Books Across the Sea was formally adopted by the English-Speaking Union in 1947 which still runs it, widening the scope to cover other countries.

References

Beatrice Warde, "Books Across the Sea; Ambassadors of good will", in The Times 2 January 1942, p 5: Issue 49123; col F. Letter about the scheme.

Beatrice Warde, Anglo-American Links", in The Times 23 October, 1944; p 5; Issue 49979/2; col E. Letter about the school scrap books.

"Books Across the Sea: Mrs Roosevelt on a valuable tie", in The Times 1 February 1946; p 7; Issue 50365; pol D. Report of the gift of the books to Westminster Libraries.
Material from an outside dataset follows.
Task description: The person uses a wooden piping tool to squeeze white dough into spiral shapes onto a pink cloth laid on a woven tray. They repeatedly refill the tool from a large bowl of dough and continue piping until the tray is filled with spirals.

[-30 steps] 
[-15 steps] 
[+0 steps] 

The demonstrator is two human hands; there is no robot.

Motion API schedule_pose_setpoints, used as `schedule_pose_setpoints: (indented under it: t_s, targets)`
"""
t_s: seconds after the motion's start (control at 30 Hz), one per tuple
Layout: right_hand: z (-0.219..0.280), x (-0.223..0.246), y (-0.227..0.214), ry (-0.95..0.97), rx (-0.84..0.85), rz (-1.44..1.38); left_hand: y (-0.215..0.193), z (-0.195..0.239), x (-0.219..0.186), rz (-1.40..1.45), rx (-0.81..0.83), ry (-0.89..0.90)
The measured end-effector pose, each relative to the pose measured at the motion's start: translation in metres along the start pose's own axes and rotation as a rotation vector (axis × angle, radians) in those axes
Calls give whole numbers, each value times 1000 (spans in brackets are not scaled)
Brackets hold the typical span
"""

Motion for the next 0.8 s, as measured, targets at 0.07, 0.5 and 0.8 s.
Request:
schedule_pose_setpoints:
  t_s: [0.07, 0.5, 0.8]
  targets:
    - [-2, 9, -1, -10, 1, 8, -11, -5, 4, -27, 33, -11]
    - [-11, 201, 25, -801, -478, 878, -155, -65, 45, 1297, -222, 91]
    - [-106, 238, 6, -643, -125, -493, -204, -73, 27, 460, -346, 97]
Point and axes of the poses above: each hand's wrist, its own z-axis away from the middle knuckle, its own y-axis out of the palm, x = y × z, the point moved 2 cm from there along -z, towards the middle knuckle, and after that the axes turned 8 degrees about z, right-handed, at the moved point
Professor Arthur Newell, "Mrs Beatrice Warde", in The Times 25 September, 1969' p 12; Issue 57674; col G. Obituary notice, deals with her work with Books Across the Sea.

English Speaking Union page about Books Across the Sea  Note: The historical information here is not accurate.

Archives 
Archive materials related to Books Across the Sea are held in multiple collections. Papers related to the movement, as well as Beatrice Warde's personal and professional papers, are held at the Cadbury Research Library, University of Birmingham. A large collection of books that were exchanged as part of the programme are held at the University of Kent. Other correspondence related to Books Across the Sea is held at the University of Reading.